## WORK TO COMPLETE
In the listing below, start your output at the line with "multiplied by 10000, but" and end it after the line with "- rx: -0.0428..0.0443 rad", copying every line exactly.

## INFORMATION GIVEN
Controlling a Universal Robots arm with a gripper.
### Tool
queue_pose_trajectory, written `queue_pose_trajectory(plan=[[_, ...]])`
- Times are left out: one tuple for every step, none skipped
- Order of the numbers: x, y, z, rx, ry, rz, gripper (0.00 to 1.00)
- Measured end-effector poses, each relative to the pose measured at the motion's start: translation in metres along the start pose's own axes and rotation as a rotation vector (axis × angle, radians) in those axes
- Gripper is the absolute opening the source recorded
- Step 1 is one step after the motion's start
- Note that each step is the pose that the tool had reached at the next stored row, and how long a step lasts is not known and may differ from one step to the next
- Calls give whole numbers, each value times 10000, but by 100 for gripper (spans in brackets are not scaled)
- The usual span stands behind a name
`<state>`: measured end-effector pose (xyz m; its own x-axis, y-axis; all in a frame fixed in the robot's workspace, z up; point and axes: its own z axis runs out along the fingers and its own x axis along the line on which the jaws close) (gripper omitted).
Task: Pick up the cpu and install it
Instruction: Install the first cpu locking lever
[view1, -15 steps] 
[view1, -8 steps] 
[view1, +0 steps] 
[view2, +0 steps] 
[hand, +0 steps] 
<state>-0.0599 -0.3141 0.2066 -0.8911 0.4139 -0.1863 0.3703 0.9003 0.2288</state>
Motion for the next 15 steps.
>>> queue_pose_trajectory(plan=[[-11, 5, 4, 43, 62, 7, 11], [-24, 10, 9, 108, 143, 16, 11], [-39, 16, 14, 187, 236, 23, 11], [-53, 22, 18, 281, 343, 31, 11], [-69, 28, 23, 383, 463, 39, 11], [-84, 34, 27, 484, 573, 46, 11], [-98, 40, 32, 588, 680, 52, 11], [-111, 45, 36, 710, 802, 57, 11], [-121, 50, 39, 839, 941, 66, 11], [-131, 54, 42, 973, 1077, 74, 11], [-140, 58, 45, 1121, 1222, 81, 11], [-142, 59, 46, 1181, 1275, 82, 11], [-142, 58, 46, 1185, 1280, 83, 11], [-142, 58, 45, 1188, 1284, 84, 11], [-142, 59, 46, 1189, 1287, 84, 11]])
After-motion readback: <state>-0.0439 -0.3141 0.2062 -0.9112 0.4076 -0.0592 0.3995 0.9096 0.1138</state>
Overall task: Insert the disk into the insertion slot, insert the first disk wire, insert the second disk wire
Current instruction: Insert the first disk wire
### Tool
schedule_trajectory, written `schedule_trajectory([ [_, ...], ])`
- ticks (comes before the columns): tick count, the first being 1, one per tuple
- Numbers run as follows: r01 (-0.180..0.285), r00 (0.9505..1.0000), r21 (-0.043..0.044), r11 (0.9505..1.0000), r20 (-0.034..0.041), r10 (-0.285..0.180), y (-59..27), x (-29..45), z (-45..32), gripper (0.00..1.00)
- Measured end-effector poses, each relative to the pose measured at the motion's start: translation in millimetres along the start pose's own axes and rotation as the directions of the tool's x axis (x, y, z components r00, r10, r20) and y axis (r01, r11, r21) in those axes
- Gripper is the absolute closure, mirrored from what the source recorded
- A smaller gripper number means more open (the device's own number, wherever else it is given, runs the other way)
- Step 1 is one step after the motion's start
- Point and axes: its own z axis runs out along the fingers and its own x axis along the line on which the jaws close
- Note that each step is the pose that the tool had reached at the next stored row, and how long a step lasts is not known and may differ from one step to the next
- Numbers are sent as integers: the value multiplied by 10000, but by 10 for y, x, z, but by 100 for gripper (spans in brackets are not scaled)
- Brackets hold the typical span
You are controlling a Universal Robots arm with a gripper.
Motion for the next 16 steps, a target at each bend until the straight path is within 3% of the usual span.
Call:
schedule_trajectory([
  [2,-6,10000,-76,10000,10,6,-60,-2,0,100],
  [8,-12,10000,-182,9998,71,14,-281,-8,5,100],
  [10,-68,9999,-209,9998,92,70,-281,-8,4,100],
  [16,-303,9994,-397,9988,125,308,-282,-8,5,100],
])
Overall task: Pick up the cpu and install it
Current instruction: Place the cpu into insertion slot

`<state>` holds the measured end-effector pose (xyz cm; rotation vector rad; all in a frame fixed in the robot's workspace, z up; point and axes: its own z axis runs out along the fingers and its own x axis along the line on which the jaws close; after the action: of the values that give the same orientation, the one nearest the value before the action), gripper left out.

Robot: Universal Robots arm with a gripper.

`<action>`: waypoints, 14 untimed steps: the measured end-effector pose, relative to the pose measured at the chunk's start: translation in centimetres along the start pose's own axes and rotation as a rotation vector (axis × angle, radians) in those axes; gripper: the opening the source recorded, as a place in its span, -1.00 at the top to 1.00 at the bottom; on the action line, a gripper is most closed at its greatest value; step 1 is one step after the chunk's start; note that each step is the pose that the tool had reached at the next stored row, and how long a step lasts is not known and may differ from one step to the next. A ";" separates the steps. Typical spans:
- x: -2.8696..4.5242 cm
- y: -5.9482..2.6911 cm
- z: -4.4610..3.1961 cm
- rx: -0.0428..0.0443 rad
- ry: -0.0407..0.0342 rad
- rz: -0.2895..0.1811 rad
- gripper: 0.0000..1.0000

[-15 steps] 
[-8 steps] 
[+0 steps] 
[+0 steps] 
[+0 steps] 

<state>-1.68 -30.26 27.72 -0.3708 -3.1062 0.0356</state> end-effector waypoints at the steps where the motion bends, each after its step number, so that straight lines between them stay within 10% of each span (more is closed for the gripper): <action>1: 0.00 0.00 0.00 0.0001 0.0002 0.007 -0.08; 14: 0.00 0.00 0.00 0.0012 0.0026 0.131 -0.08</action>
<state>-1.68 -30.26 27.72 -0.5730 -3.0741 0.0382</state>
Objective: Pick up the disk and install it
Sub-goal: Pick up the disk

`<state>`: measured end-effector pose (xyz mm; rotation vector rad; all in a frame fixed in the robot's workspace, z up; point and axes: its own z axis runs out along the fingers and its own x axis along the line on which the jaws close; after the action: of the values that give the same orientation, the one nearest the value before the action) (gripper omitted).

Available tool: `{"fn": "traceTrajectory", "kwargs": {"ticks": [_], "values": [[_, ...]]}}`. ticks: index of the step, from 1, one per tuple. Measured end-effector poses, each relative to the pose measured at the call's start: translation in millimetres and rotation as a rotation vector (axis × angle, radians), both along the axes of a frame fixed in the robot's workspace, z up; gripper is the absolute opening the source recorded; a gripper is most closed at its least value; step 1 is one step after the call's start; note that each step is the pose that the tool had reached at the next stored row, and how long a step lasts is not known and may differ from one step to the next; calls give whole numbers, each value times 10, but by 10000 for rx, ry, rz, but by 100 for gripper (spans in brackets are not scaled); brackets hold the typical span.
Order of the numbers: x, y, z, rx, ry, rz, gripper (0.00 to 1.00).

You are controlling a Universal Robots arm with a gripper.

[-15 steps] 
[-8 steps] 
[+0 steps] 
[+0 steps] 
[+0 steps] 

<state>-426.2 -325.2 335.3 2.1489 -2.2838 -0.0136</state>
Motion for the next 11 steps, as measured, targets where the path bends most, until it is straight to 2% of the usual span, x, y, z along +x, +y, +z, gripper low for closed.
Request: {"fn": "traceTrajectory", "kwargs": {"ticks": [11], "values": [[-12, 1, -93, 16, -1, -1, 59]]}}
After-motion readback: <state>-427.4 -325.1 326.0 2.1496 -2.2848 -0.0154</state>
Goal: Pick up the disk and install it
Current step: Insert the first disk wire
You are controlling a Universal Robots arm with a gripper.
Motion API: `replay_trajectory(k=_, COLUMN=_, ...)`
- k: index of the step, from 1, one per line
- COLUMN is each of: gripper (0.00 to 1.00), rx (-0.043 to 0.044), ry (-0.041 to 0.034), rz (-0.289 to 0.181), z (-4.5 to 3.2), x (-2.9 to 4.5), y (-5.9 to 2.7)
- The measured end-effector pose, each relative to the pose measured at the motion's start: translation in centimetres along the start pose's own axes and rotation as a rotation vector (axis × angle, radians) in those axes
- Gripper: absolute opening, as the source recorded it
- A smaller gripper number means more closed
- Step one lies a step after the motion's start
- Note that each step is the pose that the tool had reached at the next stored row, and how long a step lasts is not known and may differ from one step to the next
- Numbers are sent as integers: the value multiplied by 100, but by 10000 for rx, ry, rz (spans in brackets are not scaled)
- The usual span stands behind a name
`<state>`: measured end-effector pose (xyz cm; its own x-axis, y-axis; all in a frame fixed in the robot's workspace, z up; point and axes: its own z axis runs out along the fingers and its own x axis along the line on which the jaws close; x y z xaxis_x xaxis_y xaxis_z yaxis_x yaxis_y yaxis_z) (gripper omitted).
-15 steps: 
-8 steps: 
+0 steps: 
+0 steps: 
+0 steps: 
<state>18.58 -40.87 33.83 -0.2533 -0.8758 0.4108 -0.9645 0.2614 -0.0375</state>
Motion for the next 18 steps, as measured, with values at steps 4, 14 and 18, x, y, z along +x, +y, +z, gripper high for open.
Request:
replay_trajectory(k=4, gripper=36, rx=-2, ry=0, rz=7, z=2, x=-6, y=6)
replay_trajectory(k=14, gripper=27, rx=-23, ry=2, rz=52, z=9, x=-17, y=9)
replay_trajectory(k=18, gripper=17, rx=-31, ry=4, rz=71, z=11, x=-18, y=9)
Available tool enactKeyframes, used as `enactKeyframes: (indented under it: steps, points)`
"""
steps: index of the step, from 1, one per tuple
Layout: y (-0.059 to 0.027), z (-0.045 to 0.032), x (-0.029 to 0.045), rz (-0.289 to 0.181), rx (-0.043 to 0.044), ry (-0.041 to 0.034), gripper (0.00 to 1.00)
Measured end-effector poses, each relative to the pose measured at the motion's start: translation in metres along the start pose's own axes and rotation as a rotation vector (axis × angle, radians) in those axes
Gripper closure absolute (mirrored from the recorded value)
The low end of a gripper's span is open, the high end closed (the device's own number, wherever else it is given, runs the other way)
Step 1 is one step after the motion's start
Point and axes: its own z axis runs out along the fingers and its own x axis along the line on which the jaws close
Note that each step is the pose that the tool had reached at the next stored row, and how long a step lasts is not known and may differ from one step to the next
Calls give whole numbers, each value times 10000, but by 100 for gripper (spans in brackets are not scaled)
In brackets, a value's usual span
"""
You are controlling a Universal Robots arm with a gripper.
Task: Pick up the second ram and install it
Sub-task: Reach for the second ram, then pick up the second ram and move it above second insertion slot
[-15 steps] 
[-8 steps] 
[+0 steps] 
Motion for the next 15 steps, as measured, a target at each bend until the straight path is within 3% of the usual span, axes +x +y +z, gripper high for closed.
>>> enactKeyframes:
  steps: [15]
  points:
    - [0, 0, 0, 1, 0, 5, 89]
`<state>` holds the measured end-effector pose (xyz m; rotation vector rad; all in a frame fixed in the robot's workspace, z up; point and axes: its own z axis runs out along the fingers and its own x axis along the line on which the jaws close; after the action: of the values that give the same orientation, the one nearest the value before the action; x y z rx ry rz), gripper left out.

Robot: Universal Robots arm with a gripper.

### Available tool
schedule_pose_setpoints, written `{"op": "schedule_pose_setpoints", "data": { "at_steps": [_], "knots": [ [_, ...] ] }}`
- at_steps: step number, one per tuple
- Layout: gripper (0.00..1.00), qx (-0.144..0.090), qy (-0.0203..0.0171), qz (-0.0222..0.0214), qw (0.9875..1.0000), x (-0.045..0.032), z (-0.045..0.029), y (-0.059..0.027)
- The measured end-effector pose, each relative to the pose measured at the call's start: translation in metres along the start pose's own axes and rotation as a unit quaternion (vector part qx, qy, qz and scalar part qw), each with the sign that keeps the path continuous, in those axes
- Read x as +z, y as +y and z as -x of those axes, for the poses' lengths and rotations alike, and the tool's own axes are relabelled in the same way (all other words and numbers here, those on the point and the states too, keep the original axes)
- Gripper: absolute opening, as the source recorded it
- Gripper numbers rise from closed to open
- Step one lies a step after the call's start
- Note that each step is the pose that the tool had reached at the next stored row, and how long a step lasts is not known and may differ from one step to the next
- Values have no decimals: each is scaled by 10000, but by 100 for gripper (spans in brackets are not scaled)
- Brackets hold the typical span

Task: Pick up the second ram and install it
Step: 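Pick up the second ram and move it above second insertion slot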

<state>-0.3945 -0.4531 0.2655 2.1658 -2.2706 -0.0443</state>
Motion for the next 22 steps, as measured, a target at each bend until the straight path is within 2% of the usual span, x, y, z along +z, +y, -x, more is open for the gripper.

## COMPLETED EXERCISE
- Numbers are sent as integers: the value multiplied by 10000, but by 10 for y, x, z, but by 100 for gripper (spans in brackets are not scaled)
- Brackets hold the typical span
You are controlling a Universal Robots arm with a gripper.
Motion for the next 16 steps, a target at each bend until the straight path is within 3% of the usual span.
Call:
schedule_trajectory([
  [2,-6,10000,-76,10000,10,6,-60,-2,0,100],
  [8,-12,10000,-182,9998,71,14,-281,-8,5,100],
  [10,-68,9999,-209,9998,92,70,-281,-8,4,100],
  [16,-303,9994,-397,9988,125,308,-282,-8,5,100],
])
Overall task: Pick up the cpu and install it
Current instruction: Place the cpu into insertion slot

`<state>` holds the measured end-effector pose (xyz cm; rotation vector rad; all in a frame fixed in the robot's workspace, z up; point and axes: its own z axis runs out along the fingers and its own x axis along the line on which the jaws close; after the action: of the values that give the same orientation, the one nearest the value before the action), gripper left out.

Robot: Universal Robots arm with a gripper.

`<action>`: waypoints, 14 untimed steps: the measured end-effector pose, relative to the pose measured at the chunk's start: translation in centimetres along the start pose's own axes and rotation as a rotation vector (axis × angle, radians) in those axes; gripper: the opening the source recorded, as a place in its span, -1.00 at the top to 1.00 at the bottom; on the action line, a gripper is most closed at its greatest value; step 1 is one step after the chunk's start; note that each step is the pose that the tool had reached at the next stored row, and how long a step lasts is not known and may differ from one step to the next. A ";" separates the steps. Typical spans:
- x: -2.8696..4.5242 cm
- y: -5.9482..2.6911 cm
- z: -4.4610..3.1961 cm
- rx: -0.0428..0.0443 rad

This exercise has no more to it.